* Information shown:
━━━━

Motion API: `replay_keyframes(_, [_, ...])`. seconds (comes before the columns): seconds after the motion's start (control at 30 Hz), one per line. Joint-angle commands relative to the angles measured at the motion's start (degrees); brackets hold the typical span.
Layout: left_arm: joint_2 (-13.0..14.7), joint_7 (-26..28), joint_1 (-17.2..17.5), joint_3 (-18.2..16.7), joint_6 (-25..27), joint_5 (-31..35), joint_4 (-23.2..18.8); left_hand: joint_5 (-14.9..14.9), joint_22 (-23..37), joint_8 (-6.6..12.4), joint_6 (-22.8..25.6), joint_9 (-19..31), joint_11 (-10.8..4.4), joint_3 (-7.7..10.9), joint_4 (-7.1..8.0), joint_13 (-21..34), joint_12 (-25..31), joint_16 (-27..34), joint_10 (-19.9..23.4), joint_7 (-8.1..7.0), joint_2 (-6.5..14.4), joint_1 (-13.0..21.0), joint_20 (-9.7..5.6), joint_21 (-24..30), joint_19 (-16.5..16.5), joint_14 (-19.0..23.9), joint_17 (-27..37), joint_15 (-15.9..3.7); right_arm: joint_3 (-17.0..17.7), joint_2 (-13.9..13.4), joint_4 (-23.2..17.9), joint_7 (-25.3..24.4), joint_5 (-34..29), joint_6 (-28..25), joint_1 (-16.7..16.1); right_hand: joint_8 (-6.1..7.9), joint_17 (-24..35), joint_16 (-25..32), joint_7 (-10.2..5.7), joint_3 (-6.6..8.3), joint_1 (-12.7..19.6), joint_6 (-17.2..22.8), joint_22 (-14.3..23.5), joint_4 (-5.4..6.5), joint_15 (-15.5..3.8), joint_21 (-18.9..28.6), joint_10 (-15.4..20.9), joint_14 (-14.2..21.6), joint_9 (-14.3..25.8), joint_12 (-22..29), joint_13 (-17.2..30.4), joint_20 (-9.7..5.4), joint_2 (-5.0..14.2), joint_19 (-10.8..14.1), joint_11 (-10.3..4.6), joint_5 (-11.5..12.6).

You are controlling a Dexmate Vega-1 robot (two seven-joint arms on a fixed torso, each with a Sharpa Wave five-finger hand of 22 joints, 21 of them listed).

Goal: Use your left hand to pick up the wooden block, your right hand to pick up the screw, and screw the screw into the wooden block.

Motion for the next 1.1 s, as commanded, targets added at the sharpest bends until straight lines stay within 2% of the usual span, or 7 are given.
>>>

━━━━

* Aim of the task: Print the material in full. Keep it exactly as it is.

* Response to this task:
Motion API: `replay_keyframes(_, [_, ...])`. seconds (comes before the columns): seconds after the motion's start (control at 30 Hz), one per line. Joint-angle commands relative to the angles measured at the motion's start (degrees); brackets hold the typical span.
Layout: left_arm: joint_2 (-13.0..14.7), joint_7 (-26..28), joint_1 (-17.2..17.5), joint_3 (-18.2..16.7), joint_6 (-25..27), joint_5 (-31..35), joint_4 (-23.2..18.8); left_hand: joint_5 (-14.9..14.9), joint_22 (-23..37), joint_8 (-6.6..12.4), joint_6 (-22.8..25.6), joint_9 (-19..31), joint_11 (-10.8..4.4), joint_3 (-7.7..10.9), joint_4 (-7.1..8.0), joint_13 (-21..34), joint_12 (-25..31), joint_16 (-27..34), joint_10 (-19.9..23.4), joint_7 (-8.1..7.0), joint_2 (-6.5..14.4), joint_1 (-13.0..21.0), joint_20 (-9.7..5.6), joint_21 (-24..30), joint_19 (-16.5..16.5), joint_14 (-19.0..23.9), joint_17 (-27..37), joint_15 (-15.9..3.7); right_arm: joint_3 (-17.0..17.7), joint_2 (-13.9..13.4), joint_4 (-23.2..17.9), joint_7 (-25.3..24.4), joint_5 (-34..29), joint_6 (-28..25), joint_1 (-16.7..16.1); right_hand: joint_8 (-6.1..7.9), joint_17 (-24..35), joint_16 (-25..32), joint_7 (-10.2..5.7), joint_3 (-6.6..8.3), joint_1 (-12.7..19.6), joint_6 (-17.2..22.8), joint_22 (-14.3..23.5), joint_4 (-5.4..6.5), joint_15 (-15.5..3.8), joint_21 (-18.9..28.6), joint_10 (-15.4..20.9), joint_14 (-14.2..21.6), joint_9 (-14.3..25.8), joint_12 (-22..29), joint_13 (-17.2..30.4), joint_20 (-9.7..5.4), joint_2 (-5.0..14.2), joint_19 (-10.8..14.1), joint_11 (-10.3..4.6), joint_5 (-11.5..12.6).

You are controlling a Dexmate Vega-1 robot (two seven-joint arms on a fixed torso, each with a Sharpa Wave five-finger hand of 22 joints, 21 of them listed).

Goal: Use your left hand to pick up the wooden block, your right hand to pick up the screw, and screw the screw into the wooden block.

Motion for the next 1.1 s, as commanded, targets added at the sharpest bends until straight lines stay within 2% of the usual span, or 7 are given.
>>>

The output requires no additions.